Counterfeit Money — The Bankers' PerspectiveWhen Jennifer continued her research of the 1804 counterfeiters, she uncovered an interesting document which provided a different perspective of the same incident. Counterfeit money was a problem for the banks whose notes were copied; representatives of the banks affected by the New Boston counterfeiters met in April of 1804 at the Union Bank in Boston to discuss what should be done.
We know this because in 1887 a man named Joseph Dane Tuck made a presentation to the Essex Institute, a "literary, historical and scientific society" in Salem, MA, sharing his file of correspondence among the bankers. You may read all the relevant pages from the "Bulletin of the Essex Institute" (Volume XX. 1888) in Mr Tuck's file of letters; we summarize the highlights below.

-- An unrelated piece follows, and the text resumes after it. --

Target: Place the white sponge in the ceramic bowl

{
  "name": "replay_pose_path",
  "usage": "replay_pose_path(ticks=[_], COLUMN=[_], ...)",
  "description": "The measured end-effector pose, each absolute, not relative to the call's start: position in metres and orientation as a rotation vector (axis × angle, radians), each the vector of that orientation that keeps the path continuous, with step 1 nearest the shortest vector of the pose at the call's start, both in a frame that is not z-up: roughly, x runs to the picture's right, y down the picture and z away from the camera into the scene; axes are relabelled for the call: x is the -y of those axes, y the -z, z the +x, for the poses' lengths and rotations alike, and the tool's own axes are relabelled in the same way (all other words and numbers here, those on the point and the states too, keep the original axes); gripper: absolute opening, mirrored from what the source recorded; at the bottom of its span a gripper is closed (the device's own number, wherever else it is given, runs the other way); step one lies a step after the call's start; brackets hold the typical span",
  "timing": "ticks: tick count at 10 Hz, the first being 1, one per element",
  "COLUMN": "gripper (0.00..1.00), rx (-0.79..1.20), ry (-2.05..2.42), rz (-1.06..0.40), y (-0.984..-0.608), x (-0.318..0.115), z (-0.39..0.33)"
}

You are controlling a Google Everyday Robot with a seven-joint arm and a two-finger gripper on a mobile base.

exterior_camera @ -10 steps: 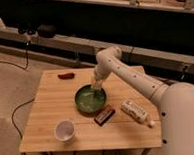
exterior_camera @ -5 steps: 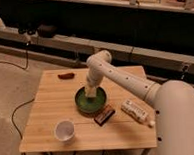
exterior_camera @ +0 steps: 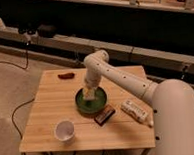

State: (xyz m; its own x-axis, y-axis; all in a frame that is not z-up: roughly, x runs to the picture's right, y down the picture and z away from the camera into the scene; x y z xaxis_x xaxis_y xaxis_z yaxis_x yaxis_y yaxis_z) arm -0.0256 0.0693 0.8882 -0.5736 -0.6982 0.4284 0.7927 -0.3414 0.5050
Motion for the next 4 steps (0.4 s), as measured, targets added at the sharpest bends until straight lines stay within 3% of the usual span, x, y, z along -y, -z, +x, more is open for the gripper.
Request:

The report begins: "Mr. Tuck also showed admirably-done counterfeit notes on the Beverly Bank, printed at New Boston, New Hampshire, in 1804, on very thin, strong, linen paper made in Danvers. The ornamentation of the bills, at that early day, was unique. The $30 denomination bore both a hand loom and a power loom, symbolic of the high expectations then entertained of Beverly's pioneer venture in the spinning and weaving of linen, wool and cotton."
Genuine 8 Dollar Banknote — image courtesy of Heritage Auctions, HA.com
Highlights of the correspondence in Mr. Tuck's file of letters:
- The bankers were anxious to arrest a man named Peaslee, who engraved the New Boston plates, before he could flee.
- A witness who was needed to secure the convictions of the counterfeiters wanted $2,000 in payment.
- There would be other expenses in pursuit of counterfeiters; these costs should be shared equitably among the banks.
- Stanstead in the province of Quebec was recognized to be a nest of counterfeiters, just a few miles north of the American border.
- Some of the bailiffs whom the bankers might hire to arrest the counterfeiters were themselves suspect.
- Stephen Burroughs (originally from New Hampshire) was the most notorious of the Stanstead counterfeiters.
April 2019: If you enjoy a good mystery, here are questions which remain to be answered:
- What was John Lynch's connection to the counterfeiters, and where exactly did he live? The Dilley house is our best guess — it's located on the 2nd N.H. Turnpike, which was completed only a few years before 1804, to serve commerce that was legal or otherwise — but we have no definitive proof that this was the scene of the crime.
- Who tipped off the authorities about criminal activity in the home of John Lynch?
- Who helped the counterfeiters escape from the Amherst jail?
- What became of all the men involved in printing counterfeit money in New Boston, other than Timothy Call, who ended up in Lake Champlain?